Tuesday, July 1, 2008


How did you come up with the title for your book? It’s so fitting.

Elizabeth Cheever, my co-author, initially came up with Refiner’s Fire part. I liked it but it seemed to be incomplete. One morning I puttering around the house taking of things and the whole came into my mind. It really does fit the process we go through. The forging process burns away all the imperfections and dross leaving beautiful, shiny, valuable gold. That is what mortality is all about, burning away our weaknesses and imperfections and rejoicing in the perfection which remains.

What inspired you to collect stories of hardship people have had in their lives?

Both Elizabeth and I have undergone a number of trials in our lives, as has everyone. There were times when I literally felt as if I would drown in the fear. But always, if I could find a quiet hospital corner and prayer, the tremendous comfort and peace which would envelop me was amazing. I am a firm believer that we are given our obstacles, trials and tragedies so that we not only learn from them, but also share those experiences with others that they might be uplifted and strengthened in their own journeys.

Was it difficult to get people to share stories so up close and personal to them?

Not really. Elizabeth and I sent emails out to everyone we knew, and asked them to forward them across the world, asking for stories that fit a particular criteria. In other words, the people who had worked their way through the darkness to come to the light on the other side. The purpose of the book was to help others to understand they are not alone.

How do you think that people who shared their stories benefited from telling them?

You know, that’s an interesting question and one I hadn’t thought of. For myself, I know there is a general catharsis when my trial becomes the written word. Somehow, some way, it is my hope that my trial and the lessons learned have given others the strength and courage to go on. That alone gives me a measure of peace and strength. So I guess it my hope that this very same phenomena for each of the other people who shared their stories.

How has compiling these stories effected you?

In all honesty, I was blown away. For instance, although Hazel would disagree, Hazel’s story of the horse rearing up and falling backwards on her, crushing her pelvis, made me stop and say: “Okay, my life just isn’t that hard. Holy cow!” Oddly enough, Hazel, upon reading the other stories said the exact same thing. So for me, they have given me strength, courage and knowledge. Each of these people shared how they overcame their trials and within the pages of this book are suggestions, woven in and out of the stories, to overcoming your own trials. The first thing, and most important, is to lift that load off your shoulders and turn it over to the Savior. Not an easy thing to do. When that advice was given to me in a priesthood blessing I puzzled for several days trying to figure out how to do that. Then it came into my mind to picture my troubles and woes as a huge, heavy overcoat literally drowning me. I then allowed the Savior, as any good gentleman would do, to lift that coat from my shoulders, along with all my troubles and worries, at place it on His own. Rather simplistic, but it worked.

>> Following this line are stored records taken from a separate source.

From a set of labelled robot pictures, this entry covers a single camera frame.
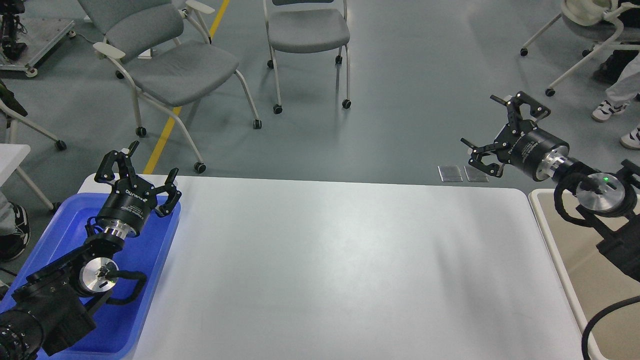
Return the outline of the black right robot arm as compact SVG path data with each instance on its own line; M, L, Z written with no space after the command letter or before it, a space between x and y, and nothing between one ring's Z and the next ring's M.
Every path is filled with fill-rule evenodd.
M535 182L556 184L557 213L568 223L592 228L601 235L597 249L633 280L640 278L639 167L624 160L617 172L603 172L570 157L569 144L543 130L539 121L550 115L545 105L523 91L492 100L506 107L507 123L487 145L462 138L469 149L470 166L500 178L505 166L514 166Z

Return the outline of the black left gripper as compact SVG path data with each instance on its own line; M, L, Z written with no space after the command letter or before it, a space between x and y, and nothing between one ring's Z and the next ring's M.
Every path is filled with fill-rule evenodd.
M135 173L131 157L139 144L140 142L135 140L128 148L106 153L94 176L95 182L111 187L95 223L103 230L117 229L123 233L121 239L139 236L151 210L160 218L170 215L182 196L175 184L178 167L169 171L164 184L159 187L154 187L152 183ZM159 204L159 194L167 194L164 203Z

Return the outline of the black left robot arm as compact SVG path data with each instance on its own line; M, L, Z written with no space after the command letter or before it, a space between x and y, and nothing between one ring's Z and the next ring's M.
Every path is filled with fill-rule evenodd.
M147 284L139 270L119 268L116 253L128 237L137 237L151 212L169 216L182 196L172 168L163 185L155 186L135 173L131 157L137 149L106 153L94 180L110 186L96 216L87 219L87 238L77 248L26 278L13 294L13 307L1 313L1 358L34 360L40 350L49 356L73 346L97 324L103 305L125 306Z

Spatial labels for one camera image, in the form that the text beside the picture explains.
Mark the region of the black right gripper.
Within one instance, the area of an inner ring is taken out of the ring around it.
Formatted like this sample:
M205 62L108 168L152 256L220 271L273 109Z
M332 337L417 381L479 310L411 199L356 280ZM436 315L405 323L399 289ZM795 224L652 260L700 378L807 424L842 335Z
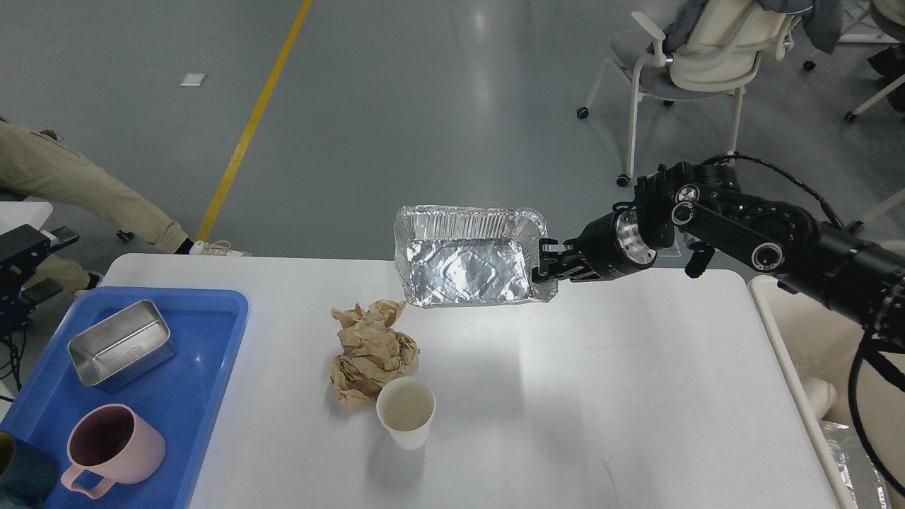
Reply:
M657 255L642 239L636 210L620 209L589 223L566 244L539 239L531 281L613 281L652 267Z

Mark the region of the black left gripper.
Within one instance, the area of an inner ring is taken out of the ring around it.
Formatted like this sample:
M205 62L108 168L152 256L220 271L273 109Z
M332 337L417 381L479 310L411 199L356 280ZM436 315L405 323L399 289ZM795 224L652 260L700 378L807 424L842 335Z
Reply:
M25 326L33 308L64 290L58 281L46 278L22 290L35 274L35 267L59 250L78 242L70 228L38 230L26 223L1 235L1 335Z

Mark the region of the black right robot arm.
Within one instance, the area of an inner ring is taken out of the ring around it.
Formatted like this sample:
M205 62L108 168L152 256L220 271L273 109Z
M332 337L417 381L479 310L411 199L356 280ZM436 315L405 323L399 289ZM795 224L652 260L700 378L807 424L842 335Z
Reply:
M654 174L638 177L631 201L614 204L576 238L562 244L540 239L531 280L613 281L636 274L652 267L679 231L692 238L689 277L701 276L715 252L724 252L773 275L786 292L804 293L859 323L864 333L847 384L851 419L870 461L903 493L903 483L870 444L857 403L864 363L903 389L903 373L889 360L903 352L903 257L851 234L827 200L797 178L793 184L818 201L825 221L800 206L745 194L731 164L738 158L731 153L697 165L659 165Z

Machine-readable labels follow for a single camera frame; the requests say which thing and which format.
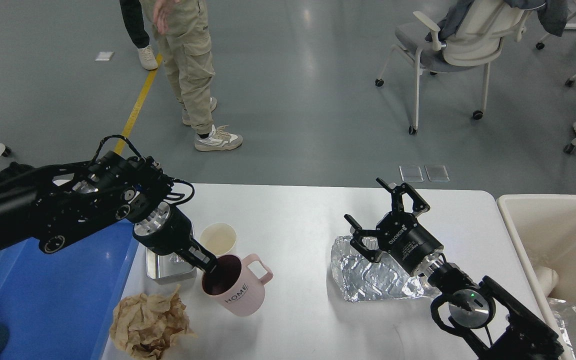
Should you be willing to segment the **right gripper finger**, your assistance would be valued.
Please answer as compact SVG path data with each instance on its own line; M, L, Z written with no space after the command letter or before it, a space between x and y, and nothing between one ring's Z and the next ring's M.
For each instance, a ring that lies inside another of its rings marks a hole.
M410 214L414 217L425 214L431 207L429 203L422 198L422 196L407 182L403 182L399 185L396 183L386 183L381 177L375 178L376 182L391 196L391 210L397 214ZM403 202L403 197L408 196L412 201L412 210L407 212Z
M366 246L364 243L363 239L368 237L379 239L382 235L382 231L377 229L362 228L362 226L350 214L343 215L343 218L345 218L345 220L350 224L350 227L352 228L350 231L352 236L350 239L350 246L352 246L352 248L354 248L371 263L379 263L384 253L384 251L381 249L381 246L378 244L377 249L369 249L368 246Z

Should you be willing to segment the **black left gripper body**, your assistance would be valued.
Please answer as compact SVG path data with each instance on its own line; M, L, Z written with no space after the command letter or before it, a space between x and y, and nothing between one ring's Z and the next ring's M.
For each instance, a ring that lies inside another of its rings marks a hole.
M162 202L146 219L135 223L133 237L159 256L176 253L187 262L201 259L190 219L175 206Z

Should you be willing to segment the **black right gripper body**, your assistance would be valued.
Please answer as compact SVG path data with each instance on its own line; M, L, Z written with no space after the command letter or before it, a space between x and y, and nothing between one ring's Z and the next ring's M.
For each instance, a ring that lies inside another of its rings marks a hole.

What kind of feedback have you gotten from people who’ve read your book? Has it changed anyone’s view of the Savior?

I’ve received a number of emails, and certain a number of reviews have mentioned this as well, how the people who shared their stories in this book has literally changed their lives. For some it helped me to see what was holding them back and they shook that burden off and started moving forward. For others in the midst of great trials it gave them hope to know they were not alone in their suffering. And for yet others, it inspired them to greater heights. All of these emails and comments have lightened my heart tremendously. For the greatest mission I have is to testify of the Savior’s love, strength, courage and loyalty to each of the children of God. It is my hope that this book portrayed that adequately.

Do you plan a sequel?

Yes, it is called “No Pressure, No Diamonds.” Anyone who is interested in contributing a story should read “Forged in the Refiner’s Fire” and then email me their story at ces@candacesalima.com. Elizabeth and I will go over all the stories and choose the ones that best fit the message of “No Pressure, No Diamonds.”

“Forged in the Refiner’s Fire”, along with my others, can be purchased at www.candacesalima.com/inPrint.htm.

Have you ever had days...weeks...years... when you think nothing is going right? Do you ever look up at the Heavens, clench your fists, and cry, "Why me?"
"Forged in the Refiner's Fire" is a collection of essays by people who've been, there, done that, and later found the gem hidden in the midst of their trial. You have to dig a ditch to get water to the crops, you have to suffer growing pains to become an adult, you have to sweat to strengthen your muscles.
So when those trials come, pick up this book and find friends who know what you're going through. Take the lessons already learned, and thank God for your trials.


C.L. Beck said...

Sounds like a good book. Thanks for the review!

Andy said...

Man, I was all sorts of grumpy that you didn't ask for my input. My jaw surgery debacle seems to be just about right for this. I guess I'll have to read this one to see if I feel it's "quality enough" for me (please note I am now removing my tongue from within the confines of my cheek).